Les spectacles sont faits pour le peuple

C’est l’exergue d’une feuille d’annonce et, dès octobre 1790, on présente au théâtre du Grand-Four La Famille PatrioteLa Fédération Parisienne avec renfort de jeunes figurants, dont Lecocq alors âgé de huit ans pour « les marches et évolutions militaires dont cette pièce est ornée ».

On trouve souvent « Par et Pour le Peuple », deux alibis semble-t-il avancés pour concilier les distractions des privilégiés et les élans égalitaires. Les spectacles, bien choisis, EDUQUAIENT le peuple et les représentations à vocation CHARITABLE se multiplièrent.
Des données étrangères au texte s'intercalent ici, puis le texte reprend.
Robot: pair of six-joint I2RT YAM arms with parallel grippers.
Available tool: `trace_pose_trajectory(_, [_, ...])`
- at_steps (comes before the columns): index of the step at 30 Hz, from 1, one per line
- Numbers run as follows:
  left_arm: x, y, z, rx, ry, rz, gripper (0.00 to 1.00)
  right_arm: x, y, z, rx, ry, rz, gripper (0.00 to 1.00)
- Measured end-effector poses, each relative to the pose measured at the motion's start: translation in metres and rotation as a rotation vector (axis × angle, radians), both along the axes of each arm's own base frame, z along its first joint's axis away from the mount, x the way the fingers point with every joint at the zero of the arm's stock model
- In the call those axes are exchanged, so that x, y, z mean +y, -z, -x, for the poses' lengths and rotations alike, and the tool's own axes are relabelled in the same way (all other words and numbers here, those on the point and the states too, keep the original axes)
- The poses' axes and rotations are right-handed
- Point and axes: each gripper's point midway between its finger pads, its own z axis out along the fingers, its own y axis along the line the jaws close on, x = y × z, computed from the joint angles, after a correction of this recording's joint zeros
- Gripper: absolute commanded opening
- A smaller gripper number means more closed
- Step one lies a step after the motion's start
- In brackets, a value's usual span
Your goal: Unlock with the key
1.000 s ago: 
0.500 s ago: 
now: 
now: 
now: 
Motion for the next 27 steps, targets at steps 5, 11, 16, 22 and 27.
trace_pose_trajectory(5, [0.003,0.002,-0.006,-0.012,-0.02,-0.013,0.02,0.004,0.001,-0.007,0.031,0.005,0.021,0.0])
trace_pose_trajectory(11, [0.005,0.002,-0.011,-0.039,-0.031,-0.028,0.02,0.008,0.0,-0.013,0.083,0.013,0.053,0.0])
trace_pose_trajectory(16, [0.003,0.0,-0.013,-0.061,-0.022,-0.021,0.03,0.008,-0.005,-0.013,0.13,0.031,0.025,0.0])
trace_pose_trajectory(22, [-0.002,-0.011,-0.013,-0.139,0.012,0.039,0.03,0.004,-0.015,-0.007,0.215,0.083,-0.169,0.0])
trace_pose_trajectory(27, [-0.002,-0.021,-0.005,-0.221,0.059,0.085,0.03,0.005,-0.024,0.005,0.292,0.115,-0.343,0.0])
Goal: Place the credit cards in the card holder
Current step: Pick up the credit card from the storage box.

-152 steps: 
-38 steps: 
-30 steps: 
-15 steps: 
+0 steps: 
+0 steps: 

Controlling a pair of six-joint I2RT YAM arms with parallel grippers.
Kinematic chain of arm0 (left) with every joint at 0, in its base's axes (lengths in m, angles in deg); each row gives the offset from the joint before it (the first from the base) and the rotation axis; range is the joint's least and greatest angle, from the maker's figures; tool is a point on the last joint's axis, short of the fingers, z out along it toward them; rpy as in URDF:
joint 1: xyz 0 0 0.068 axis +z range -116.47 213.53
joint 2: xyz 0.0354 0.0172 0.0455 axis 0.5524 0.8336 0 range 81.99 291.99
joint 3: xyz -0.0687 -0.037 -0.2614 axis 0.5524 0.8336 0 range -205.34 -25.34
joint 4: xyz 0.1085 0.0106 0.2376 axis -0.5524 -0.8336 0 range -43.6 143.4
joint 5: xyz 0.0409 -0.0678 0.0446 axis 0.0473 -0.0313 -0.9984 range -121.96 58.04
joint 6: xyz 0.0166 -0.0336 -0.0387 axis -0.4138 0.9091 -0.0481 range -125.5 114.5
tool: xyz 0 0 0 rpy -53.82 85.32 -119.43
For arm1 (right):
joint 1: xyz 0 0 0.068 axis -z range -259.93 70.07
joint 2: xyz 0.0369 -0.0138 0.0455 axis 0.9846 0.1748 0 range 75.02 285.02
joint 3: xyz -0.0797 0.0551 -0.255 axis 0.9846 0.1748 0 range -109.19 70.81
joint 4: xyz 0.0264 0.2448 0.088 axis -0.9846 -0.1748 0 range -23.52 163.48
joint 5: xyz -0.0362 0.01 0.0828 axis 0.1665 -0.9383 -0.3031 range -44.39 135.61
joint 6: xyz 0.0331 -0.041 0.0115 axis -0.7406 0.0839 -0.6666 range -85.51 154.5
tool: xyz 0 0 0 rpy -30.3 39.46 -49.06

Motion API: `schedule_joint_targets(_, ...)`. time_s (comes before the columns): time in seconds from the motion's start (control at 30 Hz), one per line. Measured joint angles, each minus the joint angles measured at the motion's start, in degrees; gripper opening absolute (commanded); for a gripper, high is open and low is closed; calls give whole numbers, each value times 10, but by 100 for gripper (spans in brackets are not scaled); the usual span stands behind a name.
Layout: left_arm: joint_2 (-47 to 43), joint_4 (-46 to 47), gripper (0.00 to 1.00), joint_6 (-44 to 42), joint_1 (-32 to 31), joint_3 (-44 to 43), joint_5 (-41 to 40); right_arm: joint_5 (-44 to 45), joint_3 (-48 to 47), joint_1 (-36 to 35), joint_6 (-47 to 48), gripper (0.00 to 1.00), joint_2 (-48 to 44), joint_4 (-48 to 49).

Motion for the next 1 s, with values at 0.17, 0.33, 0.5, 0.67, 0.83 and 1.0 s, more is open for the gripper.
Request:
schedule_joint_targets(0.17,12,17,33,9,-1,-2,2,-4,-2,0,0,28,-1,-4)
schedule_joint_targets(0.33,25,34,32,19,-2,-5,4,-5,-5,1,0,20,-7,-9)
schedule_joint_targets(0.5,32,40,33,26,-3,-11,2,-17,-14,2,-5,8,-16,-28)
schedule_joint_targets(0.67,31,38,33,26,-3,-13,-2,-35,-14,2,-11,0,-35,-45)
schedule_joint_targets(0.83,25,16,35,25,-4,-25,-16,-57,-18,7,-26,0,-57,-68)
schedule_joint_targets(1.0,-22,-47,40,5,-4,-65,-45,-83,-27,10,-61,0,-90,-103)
Les classiques et les auteurs à succès résistent mais les pièces « héroïques et nouvelles » ou « analogues aux circonstances » dominent. Ainsi, en janvier 1792, une tragédie en cinq actes de Longepierre est suivie, nous l’avons vu, de ces œuvres éducatives. On sait que les bons sentiments ne font pas forcément de la bonne littérature et toutes ces productions ont laissé peu de traces.

Or les bons sentiments sont très apparents : propagande. C’est l’avis de Pétion alors maire de Paris qui balance entre son culte de la liberté et la nécessité « d’inviter » les directeurs de salles à produire des pièces « civiques » ; il avoue l’avoir fait. En l’an III, Sergent, qui a des attaches chartraines, estime que « l’art dramatique est le plus convenable à propager l’instruction du peuple ». Et Delacroix, chartrain également, soutient à la Convention que « les spectacles guerriers et patriotiques sont nécessaires pour échauffer l’âme du peuple ». Il demande des mesures dans ce sens (Moniteur, 15 août 1793). Un drapeau tricolore flottait dans les salles.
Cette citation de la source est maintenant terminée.